Maybe I am missing something, but I don’t see what prevents you from reading each time series of sensor data into the rows (or columns) of a contiguously stored matrix? I have worked with seismic sensor data (from oil exploration) stored in a contiguous 2D-matrix before, which would appear to match your use case. Similarly with microscopy data. Pointers to each row (or column) are readily available by simple index arithmetic.
In terms of efficient processing, a contiguously stored matrix will beat array-of-pointers-to-vectors on just about any metric: less overhead for (de-)allocation, trivial to copy, more efficient during element access (one memory access instead of two), convenient access to arbitrary sub-matrices in-place (e.g. for BLAS operations).
To get back on topic: Did my example code address your problem? As I said, I don’t know what the problem actually is, it hasn’t been clearly stated.

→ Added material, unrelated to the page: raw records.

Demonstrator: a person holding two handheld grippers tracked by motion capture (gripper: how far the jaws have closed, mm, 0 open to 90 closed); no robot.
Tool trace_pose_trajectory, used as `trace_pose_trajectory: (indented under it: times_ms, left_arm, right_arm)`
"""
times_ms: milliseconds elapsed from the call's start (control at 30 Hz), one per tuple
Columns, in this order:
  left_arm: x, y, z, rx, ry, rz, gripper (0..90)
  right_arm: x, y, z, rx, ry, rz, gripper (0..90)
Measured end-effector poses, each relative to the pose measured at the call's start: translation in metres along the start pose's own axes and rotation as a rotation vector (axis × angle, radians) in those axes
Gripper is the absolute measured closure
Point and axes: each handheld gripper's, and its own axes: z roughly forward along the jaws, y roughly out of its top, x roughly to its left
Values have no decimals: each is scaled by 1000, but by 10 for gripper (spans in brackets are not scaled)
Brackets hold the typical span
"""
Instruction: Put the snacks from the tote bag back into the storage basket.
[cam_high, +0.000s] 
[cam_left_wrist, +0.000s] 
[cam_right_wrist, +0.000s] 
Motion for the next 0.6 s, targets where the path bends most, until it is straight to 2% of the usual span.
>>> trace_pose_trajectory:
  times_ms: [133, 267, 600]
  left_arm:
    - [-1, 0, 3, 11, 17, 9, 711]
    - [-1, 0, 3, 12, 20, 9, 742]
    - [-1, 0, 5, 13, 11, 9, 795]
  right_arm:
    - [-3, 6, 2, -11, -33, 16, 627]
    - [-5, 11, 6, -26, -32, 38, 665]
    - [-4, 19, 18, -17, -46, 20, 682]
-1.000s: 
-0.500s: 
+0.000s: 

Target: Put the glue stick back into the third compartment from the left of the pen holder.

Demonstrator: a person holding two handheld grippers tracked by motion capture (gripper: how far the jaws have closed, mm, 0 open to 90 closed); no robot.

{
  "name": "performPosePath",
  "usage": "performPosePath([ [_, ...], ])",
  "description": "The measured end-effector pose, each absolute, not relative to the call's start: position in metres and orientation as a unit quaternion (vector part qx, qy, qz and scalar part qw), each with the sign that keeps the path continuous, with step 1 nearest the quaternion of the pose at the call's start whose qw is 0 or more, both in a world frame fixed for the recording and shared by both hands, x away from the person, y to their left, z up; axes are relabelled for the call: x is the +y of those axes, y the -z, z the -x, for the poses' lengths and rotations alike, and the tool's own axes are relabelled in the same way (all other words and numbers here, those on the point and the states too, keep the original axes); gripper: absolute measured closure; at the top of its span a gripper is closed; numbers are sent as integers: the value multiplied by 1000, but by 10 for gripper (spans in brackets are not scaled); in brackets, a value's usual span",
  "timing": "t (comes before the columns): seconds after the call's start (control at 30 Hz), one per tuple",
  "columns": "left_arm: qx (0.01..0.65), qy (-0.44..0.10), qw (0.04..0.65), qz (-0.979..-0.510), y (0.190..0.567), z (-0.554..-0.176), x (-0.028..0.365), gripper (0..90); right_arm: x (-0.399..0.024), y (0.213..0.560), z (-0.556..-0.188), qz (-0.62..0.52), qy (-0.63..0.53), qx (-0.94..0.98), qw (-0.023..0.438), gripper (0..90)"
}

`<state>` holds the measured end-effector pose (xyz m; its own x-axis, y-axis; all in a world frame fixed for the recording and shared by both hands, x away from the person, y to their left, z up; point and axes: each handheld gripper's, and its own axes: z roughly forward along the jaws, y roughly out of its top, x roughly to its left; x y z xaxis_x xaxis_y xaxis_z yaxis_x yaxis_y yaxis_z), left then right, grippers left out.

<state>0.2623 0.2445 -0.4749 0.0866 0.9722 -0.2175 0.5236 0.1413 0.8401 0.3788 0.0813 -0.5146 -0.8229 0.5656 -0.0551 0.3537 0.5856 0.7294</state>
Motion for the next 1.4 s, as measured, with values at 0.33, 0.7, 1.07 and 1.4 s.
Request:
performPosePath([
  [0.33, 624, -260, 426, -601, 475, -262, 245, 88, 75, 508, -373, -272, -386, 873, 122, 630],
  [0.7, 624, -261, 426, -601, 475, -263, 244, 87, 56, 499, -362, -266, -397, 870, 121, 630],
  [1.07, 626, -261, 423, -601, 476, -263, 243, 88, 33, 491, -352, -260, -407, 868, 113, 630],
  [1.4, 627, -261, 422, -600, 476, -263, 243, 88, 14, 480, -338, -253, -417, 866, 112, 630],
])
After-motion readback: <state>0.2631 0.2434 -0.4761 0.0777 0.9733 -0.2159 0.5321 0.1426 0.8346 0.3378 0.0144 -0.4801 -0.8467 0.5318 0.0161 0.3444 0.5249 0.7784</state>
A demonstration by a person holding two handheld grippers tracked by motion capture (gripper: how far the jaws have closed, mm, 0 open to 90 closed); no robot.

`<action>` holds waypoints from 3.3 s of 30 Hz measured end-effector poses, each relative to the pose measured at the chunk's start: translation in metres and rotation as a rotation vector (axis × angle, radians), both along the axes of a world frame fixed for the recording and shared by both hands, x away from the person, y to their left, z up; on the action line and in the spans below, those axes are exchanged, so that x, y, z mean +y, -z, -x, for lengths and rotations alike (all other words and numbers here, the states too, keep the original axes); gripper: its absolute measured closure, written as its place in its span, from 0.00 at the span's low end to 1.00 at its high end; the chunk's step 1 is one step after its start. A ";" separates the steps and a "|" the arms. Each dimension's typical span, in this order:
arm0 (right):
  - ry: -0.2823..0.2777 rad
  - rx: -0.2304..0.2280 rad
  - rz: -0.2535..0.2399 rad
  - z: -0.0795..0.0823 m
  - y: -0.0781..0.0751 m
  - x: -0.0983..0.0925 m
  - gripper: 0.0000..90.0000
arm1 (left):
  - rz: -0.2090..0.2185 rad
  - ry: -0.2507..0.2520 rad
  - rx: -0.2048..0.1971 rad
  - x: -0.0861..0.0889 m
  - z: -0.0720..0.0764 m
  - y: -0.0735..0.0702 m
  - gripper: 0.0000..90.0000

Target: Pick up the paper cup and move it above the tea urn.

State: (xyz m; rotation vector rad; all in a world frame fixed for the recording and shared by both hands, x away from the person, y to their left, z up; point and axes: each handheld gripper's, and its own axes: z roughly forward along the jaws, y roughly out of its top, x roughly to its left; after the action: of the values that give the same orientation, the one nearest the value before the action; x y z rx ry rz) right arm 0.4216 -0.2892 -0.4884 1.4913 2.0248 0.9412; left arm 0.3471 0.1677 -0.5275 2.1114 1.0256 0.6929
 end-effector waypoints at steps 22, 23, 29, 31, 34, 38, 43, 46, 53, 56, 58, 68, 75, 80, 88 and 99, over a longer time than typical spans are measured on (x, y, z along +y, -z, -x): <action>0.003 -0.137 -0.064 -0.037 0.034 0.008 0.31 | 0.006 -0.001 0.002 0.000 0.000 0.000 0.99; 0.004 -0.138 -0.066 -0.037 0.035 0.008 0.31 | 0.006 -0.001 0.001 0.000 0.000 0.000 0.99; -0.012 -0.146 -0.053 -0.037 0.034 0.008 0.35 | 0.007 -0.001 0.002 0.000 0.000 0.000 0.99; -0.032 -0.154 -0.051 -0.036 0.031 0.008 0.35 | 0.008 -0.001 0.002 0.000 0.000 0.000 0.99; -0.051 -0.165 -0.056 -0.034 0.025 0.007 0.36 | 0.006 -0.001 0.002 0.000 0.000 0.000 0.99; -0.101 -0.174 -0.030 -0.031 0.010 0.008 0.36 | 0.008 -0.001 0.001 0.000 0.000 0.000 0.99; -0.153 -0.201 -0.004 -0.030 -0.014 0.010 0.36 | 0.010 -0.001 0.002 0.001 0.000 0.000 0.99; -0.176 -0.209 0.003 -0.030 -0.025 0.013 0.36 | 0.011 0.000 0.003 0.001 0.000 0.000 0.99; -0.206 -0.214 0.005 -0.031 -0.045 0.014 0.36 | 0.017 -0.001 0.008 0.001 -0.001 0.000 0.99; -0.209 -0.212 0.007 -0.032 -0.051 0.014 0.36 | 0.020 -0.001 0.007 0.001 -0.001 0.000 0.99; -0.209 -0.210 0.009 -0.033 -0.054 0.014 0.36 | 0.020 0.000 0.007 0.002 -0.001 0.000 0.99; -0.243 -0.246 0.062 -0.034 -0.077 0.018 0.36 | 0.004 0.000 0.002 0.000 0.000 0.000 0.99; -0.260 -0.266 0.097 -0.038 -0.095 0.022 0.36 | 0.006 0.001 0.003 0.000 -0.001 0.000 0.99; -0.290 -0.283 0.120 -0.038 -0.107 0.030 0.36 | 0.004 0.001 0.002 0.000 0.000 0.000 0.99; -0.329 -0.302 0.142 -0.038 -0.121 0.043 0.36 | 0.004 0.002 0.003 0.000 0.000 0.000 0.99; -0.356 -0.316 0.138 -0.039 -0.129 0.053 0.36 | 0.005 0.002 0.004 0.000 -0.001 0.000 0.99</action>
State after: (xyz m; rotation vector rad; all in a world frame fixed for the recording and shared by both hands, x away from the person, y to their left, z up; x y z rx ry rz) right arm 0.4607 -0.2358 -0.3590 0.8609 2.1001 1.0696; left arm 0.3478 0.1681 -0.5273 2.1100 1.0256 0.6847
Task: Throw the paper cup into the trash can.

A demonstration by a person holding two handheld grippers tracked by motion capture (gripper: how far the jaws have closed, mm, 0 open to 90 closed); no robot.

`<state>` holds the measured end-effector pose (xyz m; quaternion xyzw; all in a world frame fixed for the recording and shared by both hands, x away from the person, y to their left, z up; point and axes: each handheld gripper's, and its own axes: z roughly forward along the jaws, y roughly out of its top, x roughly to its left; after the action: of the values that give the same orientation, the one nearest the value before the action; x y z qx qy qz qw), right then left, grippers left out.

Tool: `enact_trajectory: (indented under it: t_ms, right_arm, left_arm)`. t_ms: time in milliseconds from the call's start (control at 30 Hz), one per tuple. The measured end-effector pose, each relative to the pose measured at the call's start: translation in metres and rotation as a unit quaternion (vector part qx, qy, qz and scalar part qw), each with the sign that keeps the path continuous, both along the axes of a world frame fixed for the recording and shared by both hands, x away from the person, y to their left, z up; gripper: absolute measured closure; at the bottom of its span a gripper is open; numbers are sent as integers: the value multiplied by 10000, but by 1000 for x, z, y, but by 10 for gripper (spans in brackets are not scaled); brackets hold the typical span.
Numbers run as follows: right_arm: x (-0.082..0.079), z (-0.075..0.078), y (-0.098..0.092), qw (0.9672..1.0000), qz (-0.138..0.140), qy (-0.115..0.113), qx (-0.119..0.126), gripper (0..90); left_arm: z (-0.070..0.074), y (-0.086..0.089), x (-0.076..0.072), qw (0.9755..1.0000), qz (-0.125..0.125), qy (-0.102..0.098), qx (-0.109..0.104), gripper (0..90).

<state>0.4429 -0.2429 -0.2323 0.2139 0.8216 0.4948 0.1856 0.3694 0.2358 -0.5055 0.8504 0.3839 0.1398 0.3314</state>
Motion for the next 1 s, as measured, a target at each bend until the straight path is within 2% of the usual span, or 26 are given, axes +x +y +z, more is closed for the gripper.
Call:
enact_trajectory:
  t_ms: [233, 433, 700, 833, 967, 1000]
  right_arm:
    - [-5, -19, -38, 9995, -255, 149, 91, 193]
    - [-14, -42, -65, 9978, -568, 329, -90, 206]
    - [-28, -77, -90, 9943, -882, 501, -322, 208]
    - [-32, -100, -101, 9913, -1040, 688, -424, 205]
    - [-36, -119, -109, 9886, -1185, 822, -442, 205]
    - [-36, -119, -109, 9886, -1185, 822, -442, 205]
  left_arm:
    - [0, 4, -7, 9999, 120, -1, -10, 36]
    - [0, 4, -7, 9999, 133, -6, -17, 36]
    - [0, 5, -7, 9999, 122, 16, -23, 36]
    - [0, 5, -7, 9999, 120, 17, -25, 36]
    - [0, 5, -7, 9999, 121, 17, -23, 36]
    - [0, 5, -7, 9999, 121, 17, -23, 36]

I was just guessing it has to do with the details of replicating a host array-of-pointers-to-vectors data structure on the device.
I have reworked my example code in #4 to use single-precision complex data, in case the problem (whatever it is) was partially caused by confusion about interoperability between the standard C++ complex type and CUDA’s cuComplex type. The complex data types of C, C++, Fortran, and CUDA have identical layout. It should be noted that there is no full-fledged support for complex data in CUDA, and that cuComplex.h only defines the minimum needed to implement CUBLAS and CUFFT, and was designed prior to CUDA transitioning from C to C++, so it’s a bit clunky.